What is the number of lines in this listing that include the string "willing"? Answer with that number by itself.

******************************

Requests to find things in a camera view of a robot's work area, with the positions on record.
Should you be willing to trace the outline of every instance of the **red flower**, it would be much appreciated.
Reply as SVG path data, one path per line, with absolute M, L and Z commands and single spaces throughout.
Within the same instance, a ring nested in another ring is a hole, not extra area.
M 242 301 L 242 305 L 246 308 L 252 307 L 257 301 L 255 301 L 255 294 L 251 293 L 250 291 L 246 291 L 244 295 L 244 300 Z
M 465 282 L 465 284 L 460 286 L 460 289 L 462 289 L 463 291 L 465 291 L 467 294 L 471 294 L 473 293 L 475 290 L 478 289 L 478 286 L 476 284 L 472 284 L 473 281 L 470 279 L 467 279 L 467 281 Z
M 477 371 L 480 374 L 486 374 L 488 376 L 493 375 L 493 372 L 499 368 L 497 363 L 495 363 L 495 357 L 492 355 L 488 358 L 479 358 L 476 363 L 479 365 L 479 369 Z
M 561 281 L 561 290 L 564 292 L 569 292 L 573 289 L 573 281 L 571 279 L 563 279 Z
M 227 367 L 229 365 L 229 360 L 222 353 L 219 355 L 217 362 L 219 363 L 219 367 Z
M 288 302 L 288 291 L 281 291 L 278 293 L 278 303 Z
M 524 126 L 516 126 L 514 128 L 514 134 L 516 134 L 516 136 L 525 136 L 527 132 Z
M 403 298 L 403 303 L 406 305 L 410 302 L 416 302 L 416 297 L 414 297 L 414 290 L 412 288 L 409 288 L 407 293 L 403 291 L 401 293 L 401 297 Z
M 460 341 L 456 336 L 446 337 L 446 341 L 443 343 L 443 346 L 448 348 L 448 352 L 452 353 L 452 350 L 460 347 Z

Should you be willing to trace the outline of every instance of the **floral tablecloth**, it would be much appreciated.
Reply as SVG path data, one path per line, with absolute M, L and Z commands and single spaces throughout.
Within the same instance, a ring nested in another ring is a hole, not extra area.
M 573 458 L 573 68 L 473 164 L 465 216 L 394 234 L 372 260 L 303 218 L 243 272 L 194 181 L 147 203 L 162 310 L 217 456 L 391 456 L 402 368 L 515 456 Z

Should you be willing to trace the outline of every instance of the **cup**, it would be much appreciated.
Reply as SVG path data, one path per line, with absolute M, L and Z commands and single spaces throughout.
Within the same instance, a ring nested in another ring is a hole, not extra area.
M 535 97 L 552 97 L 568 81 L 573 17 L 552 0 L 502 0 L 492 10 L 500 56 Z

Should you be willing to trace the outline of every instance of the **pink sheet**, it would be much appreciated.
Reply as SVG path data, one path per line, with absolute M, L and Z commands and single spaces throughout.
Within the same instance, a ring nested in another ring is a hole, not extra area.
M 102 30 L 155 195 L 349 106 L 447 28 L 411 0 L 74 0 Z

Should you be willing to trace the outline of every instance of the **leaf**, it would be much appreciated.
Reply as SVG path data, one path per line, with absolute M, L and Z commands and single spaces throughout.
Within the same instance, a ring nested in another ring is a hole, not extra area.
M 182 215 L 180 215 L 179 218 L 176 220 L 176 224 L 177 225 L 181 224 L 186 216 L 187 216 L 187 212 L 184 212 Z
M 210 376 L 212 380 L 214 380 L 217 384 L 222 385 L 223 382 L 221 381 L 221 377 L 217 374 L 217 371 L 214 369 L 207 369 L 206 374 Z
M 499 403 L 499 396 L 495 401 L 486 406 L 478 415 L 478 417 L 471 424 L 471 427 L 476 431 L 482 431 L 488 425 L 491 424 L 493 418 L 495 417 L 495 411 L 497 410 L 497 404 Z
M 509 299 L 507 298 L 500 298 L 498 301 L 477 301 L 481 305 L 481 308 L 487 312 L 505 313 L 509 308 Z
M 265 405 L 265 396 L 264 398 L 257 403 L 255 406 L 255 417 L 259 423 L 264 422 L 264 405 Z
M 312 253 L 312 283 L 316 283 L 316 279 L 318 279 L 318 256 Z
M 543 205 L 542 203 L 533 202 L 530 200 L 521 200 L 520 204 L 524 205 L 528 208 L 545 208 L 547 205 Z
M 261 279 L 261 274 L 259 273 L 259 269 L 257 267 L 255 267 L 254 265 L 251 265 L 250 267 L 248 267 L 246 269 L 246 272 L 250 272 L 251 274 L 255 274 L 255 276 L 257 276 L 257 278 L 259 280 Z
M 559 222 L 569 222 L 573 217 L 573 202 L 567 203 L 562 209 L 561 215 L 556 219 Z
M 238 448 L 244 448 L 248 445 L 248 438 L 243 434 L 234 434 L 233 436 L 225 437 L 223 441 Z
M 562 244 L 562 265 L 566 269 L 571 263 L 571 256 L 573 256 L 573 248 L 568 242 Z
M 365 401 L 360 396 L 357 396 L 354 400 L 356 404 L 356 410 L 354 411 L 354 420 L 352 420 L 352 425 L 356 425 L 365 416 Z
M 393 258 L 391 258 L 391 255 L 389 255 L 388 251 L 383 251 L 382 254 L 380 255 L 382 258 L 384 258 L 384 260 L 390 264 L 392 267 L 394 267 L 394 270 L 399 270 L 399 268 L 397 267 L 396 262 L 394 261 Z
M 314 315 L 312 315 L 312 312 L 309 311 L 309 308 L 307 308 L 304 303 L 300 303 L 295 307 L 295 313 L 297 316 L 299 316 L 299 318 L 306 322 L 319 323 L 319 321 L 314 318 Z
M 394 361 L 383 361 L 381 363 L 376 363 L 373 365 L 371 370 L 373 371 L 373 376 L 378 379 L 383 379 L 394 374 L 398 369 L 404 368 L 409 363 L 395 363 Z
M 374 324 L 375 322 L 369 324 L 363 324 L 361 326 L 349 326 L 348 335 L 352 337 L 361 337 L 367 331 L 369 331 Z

******************************

# Answer to the exercise
5